La Mary producía silencios, detenía el tiempo, cortaba el aire y los diálogos de los hombres, su presencia no generaba nostalgia ni recuerdo alguno, no había que imaginar nada al verla, sólo mirarla. No se sabía mucho sobre ella, sólo que estaba casada con un hombre tan celoso como violento, integrante de la policía federal, y que alguien en el barrio le había puesto Ketchun como apodo.

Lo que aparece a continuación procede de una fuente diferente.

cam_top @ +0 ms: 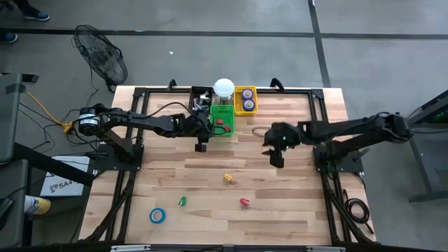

No fue la única sorprendida esa mañana, todos quedamos sin palabras cuando al entrar al almacén una voz grave y profunda sonó con palabras de Neruda: "Cuerpo de mujer, blancas colinas, muslos blancos, te pareces al mundo en tu actitud de entrega".
Cuatro trompadas fueron las que tardó el polaco en interponerse entre Ketchun y su amigo, quien levantándose entre latas de biscochos Campeones alcanzó a decir "estás equivocado, no te pertenece, es polvo de estrellas, le pertenece al universo, es parte del mundo, forma parte de la eternidad".
Muy confundido, el agresor cambió de víctima, amenazando al almacenero, "esto es una cueva de borrachos, te lo voy a clausurar, te lo juro", gritó antes de irse.
El poeta no quiso ni hacer la denuncia ni asistir al Centenario, sólo aceptó la ayuda de don Gerardo quien cargó la bicicleta en su Rastrojero y lo llevo hasta la casa.
Corrí por la vereda de los números pares de la calle Crespo, a la par del taxi carga, sabía que no iba a volver, que no iba a comprometer a su amigo, que iba a buscar otro valle para descansar y calmar su sed de caminante. Por su parte, no me quiso mirar sólo levantó su puño derecho a modo de saludo al doblar calle San Juan.
Es curioso, pero cuando pienso en todo esto me parece que fue ayer, más cuando lo recuerdo, cuando lo paso otra vez por el corazón, se me hace que pasó una eternidad.